7. Explain two pedigree clues that would support an autosomal recessive inheritance pattern rather than an autosomal dominant pattern.
4 marks
8. An unaffected father and a carrier mother are expecting a child. The trait is X-linked recessive.
5 marks
Use a Punnett square or equivalent reasoning to determine the probability that their child will be:
a) an affected son
b) an unaffected son
c) a carrier daughter
Include the parent genotypes in your response.
Dominant describes expression in a heterozygote. It does not describe how frequent the allele is in a population.
Autosomal genes are on non-sex chromosomes. X-linked genes follow different transmission patterns because X and Y are inherited differently.
Punnett squares predict the chance of each genotype per child. They do not force a family to match the ratio exactly.
Return to the statement from the start of the lesson. Rewrite it more accurately using the language of probability rather than certainty.
1. B - Punnett squares show possible genotype combinations and their probabilities.
2. C - A dominant allele is expressed in a heterozygous individual.
3. B - A carrier cross Aa x Aa gives a 25% probability of aa.
4. C - No father-to-son transmission is a key clue for X-linked inheritance.
5. B - In the sons, half inherit the affected X chromosome from the carrier mother.
Parent genotypes are Aa x aa. The heterozygous parent produces gametes A and a. The homozygous recessive parent produces only a gametes. Possible offspring are Aa and aa. Probability: 50% Aa, 50% aa.

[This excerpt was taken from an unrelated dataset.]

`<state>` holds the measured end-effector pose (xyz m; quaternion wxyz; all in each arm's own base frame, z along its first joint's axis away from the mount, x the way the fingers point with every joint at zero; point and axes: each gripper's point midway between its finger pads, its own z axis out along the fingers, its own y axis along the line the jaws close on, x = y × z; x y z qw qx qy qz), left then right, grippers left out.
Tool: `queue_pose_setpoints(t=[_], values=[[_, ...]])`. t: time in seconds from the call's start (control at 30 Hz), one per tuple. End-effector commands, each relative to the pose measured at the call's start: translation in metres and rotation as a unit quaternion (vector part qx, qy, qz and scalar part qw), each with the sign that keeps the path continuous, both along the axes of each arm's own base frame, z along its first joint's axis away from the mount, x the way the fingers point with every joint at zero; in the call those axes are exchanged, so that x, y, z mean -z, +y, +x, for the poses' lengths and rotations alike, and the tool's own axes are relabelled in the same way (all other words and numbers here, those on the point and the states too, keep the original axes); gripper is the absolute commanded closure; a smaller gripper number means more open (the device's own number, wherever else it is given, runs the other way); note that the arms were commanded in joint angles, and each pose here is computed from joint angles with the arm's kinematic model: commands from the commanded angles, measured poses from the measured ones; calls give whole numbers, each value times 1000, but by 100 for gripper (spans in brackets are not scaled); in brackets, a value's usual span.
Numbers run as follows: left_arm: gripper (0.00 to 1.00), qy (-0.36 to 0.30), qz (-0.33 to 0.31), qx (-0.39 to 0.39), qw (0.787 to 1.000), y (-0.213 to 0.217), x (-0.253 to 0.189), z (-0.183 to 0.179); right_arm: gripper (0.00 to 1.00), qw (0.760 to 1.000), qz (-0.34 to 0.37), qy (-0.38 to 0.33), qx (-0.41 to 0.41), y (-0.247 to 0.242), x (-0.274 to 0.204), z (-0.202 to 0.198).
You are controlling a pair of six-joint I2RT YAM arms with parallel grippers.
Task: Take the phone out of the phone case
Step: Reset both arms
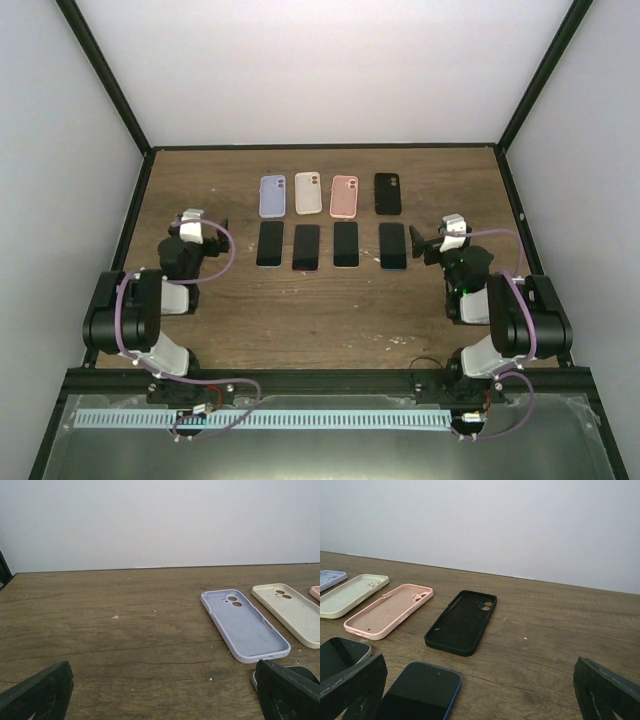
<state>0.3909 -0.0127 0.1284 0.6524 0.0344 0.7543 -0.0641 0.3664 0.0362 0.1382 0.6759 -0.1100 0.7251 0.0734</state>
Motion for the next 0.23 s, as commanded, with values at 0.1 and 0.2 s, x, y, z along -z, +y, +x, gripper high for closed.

One clue is that two unaffected parents can produce an affected child, which fits autosomal recessive inheritance because both parents may be carriers. A second clue is that the trait can skip generations, which is common when heterozygous carriers do not show the phenotype. In autosomal dominant inheritance, affected individuals usually have an affected parent and the trait commonly appears in each generation.
The parent genotypes are XHXh for the carrier mother and XHY for the unaffected father. Possible offspring are XHXH, XHXh, XHY and XhY. Therefore:
a) affected son = XhY = 25% of all children, or 50% of sons
b) unaffected son = XHY = 25% of all children, or 50% of sons
c) carrier daughter = XHXh = 25% of all children, or 50% of daughters
Tick this once you can distinguish autosomal and X-linked reasoning and use Punnett squares without confusing probability with certainty.